PROVIDED ENTRIES:
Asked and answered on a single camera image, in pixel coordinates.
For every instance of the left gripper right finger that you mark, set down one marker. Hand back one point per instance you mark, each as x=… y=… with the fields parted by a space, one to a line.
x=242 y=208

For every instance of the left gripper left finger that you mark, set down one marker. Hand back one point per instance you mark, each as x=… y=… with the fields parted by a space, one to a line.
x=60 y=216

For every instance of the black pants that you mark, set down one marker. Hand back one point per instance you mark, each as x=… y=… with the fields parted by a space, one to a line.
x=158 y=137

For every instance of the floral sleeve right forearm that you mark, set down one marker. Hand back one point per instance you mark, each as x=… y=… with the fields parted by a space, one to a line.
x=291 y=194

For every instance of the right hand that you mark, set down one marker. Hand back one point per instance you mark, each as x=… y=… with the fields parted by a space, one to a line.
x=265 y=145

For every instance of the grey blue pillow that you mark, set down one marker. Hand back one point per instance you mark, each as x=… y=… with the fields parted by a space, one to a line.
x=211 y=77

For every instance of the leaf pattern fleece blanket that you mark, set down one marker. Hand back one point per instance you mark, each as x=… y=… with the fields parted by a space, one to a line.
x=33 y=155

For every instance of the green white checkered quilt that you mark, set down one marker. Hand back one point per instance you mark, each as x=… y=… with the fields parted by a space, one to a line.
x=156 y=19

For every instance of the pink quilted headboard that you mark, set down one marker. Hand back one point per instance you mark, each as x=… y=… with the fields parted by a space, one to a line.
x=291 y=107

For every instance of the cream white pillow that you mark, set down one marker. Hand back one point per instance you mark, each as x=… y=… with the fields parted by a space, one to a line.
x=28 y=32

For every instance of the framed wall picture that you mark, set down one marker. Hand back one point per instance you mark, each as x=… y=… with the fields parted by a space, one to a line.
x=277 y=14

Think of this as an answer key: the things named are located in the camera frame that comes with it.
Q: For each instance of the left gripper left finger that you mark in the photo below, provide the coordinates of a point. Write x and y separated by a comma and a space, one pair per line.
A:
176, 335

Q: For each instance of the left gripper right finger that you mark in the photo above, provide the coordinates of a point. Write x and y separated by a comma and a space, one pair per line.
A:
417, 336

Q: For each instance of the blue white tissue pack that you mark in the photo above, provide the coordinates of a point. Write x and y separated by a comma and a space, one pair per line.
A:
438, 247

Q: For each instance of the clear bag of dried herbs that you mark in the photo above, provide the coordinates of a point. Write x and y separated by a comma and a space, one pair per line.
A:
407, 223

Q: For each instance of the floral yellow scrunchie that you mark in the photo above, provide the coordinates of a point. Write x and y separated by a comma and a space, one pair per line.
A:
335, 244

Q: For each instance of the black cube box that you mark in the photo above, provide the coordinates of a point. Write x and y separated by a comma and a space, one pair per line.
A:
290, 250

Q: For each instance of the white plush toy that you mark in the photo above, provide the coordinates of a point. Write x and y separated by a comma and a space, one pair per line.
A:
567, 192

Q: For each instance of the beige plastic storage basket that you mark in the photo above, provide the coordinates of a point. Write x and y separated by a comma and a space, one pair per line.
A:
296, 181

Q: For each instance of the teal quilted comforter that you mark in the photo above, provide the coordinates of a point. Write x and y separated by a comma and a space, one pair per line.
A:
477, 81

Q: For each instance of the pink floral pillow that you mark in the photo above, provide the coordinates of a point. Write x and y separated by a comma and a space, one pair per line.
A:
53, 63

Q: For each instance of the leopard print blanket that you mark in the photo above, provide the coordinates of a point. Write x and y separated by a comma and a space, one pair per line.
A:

PROBLEM TO SOLVE:
Repeat everything in the listing above exactly.

COMPLETED TASK:
Asked and answered on a single camera image, in pixel coordinates.
For every instance of the left gripper right finger that you mark, set down one marker. Hand back one point per instance you mark, each as x=… y=… with the fields parted by a space, one to a line.
x=242 y=208

For every instance of the left gripper left finger that you mark, set down one marker. Hand back one point per instance you mark, each as x=… y=… with the fields parted by a space, one to a line.
x=60 y=216

For every instance of the black pants that you mark, set down one marker. Hand back one point per instance you mark, each as x=… y=… with the fields parted by a space, one to a line.
x=158 y=137

For every instance of the floral sleeve right forearm that you mark, set down one marker. Hand back one point per instance you mark, each as x=… y=… with the fields parted by a space, one to a line.
x=291 y=194

For every instance of the right hand that you mark, set down one marker. Hand back one point per instance you mark, each as x=… y=… with the fields parted by a space, one to a line.
x=265 y=145

For every instance of the grey blue pillow that you mark, set down one marker. Hand back one point per instance you mark, each as x=… y=… with the fields parted by a space, one to a line.
x=211 y=77

For every instance of the leaf pattern fleece blanket that you mark, set down one marker. Hand back one point per instance you mark, each as x=… y=… with the fields parted by a space, one to a line.
x=33 y=155

For every instance of the green white checkered quilt that you mark, set down one marker. Hand back one point per instance you mark, each as x=… y=… with the fields parted by a space, one to a line.
x=156 y=19

For every instance of the pink quilted headboard that you mark, set down one marker. Hand back one point per instance you mark, each as x=… y=… with the fields parted by a space, one to a line.
x=291 y=107

For every instance of the cream white pillow that you mark, set down one marker. Hand back one point per instance you mark, each as x=… y=… with the fields parted by a space, one to a line.
x=28 y=32

For every instance of the framed wall picture that you mark, set down one marker. Hand back one point per instance you mark, each as x=… y=… with the fields parted by a space, one to a line.
x=277 y=14

Think of this as an answer key: the things named are located in the camera frame that comes with it.
Q: For each instance of the left gripper left finger that you mark in the photo below, provide the coordinates of a point. Write x and y separated by a comma and a space, one pair per line.
A:
176, 335

Q: For each instance of the left gripper right finger that you mark in the photo above, provide the coordinates of a point. Write x and y separated by a comma and a space, one pair per line.
A:
417, 336

Q: For each instance of the blue white tissue pack that you mark in the photo above, provide the coordinates of a point. Write x and y separated by a comma and a space, one pair per line.
A:
438, 247

Q: For each instance of the clear bag of dried herbs that you mark in the photo above, provide the coordinates of a point. Write x and y separated by a comma and a space, one pair per line.
A:
407, 223

Q: For each instance of the floral yellow scrunchie that you mark in the photo above, provide the coordinates of a point. Write x and y separated by a comma and a space, one pair per line.
A:
335, 244

Q: For each instance of the black cube box that you mark in the photo above, provide the coordinates of a point. Write x and y separated by a comma and a space, one pair per line.
A:
290, 250

Q: For each instance of the white plush toy that you mark in the photo above, provide the coordinates of a point. Write x and y separated by a comma and a space, one pair per line.
A:
567, 192

Q: For each instance of the beige plastic storage basket that you mark in the photo above, provide the coordinates of a point. Write x and y separated by a comma and a space, one pair per line.
A:
296, 181

Q: For each instance of the teal quilted comforter that you mark in the photo above, provide the coordinates of a point. Write x and y separated by a comma and a space, one pair per line.
A:
477, 81

Q: For each instance of the pink floral pillow that you mark in the photo above, provide the coordinates of a point. Write x and y separated by a comma and a space, one pair per line.
A:
53, 63

Q: For each instance of the leopard print blanket that you mark in the photo above, provide the coordinates of a point. Write x and y separated by a comma and a space, one pair per line.
A:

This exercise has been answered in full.